A signal is one of the three telemetry types MoleSignal handles:
  • Logs — discrete events with arbitrary fields.
  • Metrics — numeric time series.
  • Traces — spans tied together by a trace_id.
The defining idea: all three land in the same Parquet files (different streams, same physical storage), share the same time index, and the same tenant scope. A single SQL query can join across them natively — no cross-store federation, no manual trace_id reconciliation.

Streams

A stream is the finest-grained unit of data partitioning. Both ingest and query revolve around it.

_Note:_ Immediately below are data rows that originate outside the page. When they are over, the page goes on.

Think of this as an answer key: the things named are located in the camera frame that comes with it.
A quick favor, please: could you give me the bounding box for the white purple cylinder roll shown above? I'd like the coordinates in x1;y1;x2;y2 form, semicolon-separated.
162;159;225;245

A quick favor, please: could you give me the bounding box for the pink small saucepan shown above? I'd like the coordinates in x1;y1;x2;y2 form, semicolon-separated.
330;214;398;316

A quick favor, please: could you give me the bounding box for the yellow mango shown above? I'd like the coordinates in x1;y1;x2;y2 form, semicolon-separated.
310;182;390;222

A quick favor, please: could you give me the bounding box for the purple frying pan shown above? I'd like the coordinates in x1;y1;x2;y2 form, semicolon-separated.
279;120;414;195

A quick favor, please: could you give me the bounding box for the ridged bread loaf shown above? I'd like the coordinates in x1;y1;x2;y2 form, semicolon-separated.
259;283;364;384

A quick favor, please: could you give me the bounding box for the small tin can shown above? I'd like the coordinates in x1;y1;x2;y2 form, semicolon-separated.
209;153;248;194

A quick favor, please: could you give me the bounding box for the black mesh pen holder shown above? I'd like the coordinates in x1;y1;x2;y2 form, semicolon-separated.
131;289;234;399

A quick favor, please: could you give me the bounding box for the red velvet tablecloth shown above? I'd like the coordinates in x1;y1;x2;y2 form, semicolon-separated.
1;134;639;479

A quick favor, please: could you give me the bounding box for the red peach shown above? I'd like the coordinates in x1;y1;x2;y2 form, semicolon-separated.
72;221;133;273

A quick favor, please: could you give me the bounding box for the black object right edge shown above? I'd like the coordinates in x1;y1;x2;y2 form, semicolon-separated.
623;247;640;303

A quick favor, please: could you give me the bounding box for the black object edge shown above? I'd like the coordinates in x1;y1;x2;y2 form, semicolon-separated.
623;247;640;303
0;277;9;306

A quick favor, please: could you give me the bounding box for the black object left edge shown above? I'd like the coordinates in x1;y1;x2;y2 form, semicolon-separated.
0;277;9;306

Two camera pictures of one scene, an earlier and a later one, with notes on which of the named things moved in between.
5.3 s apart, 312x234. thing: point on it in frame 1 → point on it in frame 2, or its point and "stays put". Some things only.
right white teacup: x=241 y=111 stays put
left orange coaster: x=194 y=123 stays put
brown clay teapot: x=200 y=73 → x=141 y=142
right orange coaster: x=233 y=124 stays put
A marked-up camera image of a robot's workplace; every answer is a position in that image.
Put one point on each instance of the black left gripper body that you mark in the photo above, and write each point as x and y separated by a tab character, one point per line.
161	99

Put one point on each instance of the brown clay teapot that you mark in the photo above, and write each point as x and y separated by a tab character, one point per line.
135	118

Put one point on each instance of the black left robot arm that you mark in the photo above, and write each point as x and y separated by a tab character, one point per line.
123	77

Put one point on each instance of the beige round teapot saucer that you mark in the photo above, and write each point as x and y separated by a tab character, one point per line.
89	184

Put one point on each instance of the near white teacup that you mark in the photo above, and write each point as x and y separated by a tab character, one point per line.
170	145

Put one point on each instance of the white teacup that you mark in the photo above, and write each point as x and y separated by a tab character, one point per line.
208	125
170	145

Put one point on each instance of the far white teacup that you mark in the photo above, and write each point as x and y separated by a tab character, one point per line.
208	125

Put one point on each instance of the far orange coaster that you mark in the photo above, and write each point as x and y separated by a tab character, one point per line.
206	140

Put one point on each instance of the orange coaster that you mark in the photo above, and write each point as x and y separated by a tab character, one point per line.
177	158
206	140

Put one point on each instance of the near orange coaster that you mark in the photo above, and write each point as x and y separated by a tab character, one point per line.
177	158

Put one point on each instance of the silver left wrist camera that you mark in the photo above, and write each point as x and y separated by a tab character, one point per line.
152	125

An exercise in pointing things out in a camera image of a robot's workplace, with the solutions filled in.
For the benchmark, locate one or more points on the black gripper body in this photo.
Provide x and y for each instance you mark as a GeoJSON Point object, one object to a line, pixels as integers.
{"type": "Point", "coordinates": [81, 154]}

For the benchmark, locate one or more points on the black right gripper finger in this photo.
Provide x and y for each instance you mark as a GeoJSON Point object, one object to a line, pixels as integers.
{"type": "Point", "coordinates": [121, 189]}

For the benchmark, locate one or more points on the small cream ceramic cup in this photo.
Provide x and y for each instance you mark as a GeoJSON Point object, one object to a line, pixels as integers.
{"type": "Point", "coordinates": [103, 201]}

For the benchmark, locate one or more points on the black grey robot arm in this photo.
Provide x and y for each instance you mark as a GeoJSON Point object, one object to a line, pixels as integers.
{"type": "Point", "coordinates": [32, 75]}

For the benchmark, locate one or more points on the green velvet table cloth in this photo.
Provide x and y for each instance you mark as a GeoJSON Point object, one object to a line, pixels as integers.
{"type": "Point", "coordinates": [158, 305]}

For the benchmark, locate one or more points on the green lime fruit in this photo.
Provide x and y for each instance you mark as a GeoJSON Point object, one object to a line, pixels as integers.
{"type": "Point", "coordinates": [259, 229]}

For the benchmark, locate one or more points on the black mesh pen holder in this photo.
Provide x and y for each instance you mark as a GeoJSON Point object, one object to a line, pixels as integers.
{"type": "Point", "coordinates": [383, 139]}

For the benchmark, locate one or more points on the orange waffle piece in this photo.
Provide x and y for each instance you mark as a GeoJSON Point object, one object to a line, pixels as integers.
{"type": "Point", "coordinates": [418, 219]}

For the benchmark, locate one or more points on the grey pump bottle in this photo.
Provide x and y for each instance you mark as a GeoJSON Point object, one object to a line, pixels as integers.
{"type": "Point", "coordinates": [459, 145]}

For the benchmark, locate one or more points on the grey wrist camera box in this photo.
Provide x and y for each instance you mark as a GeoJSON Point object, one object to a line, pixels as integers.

Every stream has:
  • a name (e.g. app, nginx, host_cpu),
  • a stream_type — one of logs, metrics, traces, or enrichment,
  • a schema (inferred and evolved as data arrives), and
  • a retention policy.
In the query API you reference a stream with { "name": "app", "stream_type": "logs" }.

Organizations (orgs)

An org is the tenant boundary. Every row of data, every query, and every resource belongs to exactly one org. MoleSignal enforces this at the query planner level: an org_id predicate is rewritten into every SQL plan, so data cannot leak across orgs even with a crafted query. See Security for details.

Storage layout

Each Parquet file lands in object storage under a deterministic key:
{org_id}/{stream_type}/{stream}/{YYYY-MM-DD}/{ksuid}.parquet
  • org_id and stream give tenant and stream isolation.
  • stream_type is logs / metrics / traces.
  • The date bucket (earliest _timestamp in the batch) enables time-range scans and daily compaction.
  • The ksuid filename prefix is time-ordered for easy debugging.
Metadata about each file (FileMeta: time range, min/max, row count, object key) lives in Postgres. At query time MoleSignal prunes partitions first, then fetches only the needed data from the object store.

The query engine

One engine — DataFusion + Arrow — serves everything:
  • Full SQL with joins, CTEs, and window functions across logs, metrics, and traces.
  • A PromQL subset for metric workloads.
  • Distributed query via Arrow Flight: the coordinator shards by consistent hash, peers stream RecordBatches back.
  • A 3-level cache (file_meta / parquet_meta / query_result) plus a parquet disk cache.

Correlation

Because the signals share storage, time index, and tenant scope, MoleSignal can join across them server-side. The correlation API (/api/v1/web/correlation/{from_kind}/{to_kind}) returns related signals with prefilled filters, so you can drill metric → trace → log → host and back without losing context. See Cross-signal correlation.

Node roles

A single binary serves all roles, selected by configuration:
RoleWhat it runs
standaloneHTTP API + all workers in one process
routerReverse proxy + rate limiting (stateless)
ingestergRPC ingest + WAL + buffer + flush to Parquet
querierArrow Flight server + DataFusion execution
compactorPeriodic Parquet merge + retention cleanup
alert_managerRule evaluation + escalation dispatch
Only the ingester holds local state (a WAL within the flush window). See Deployment.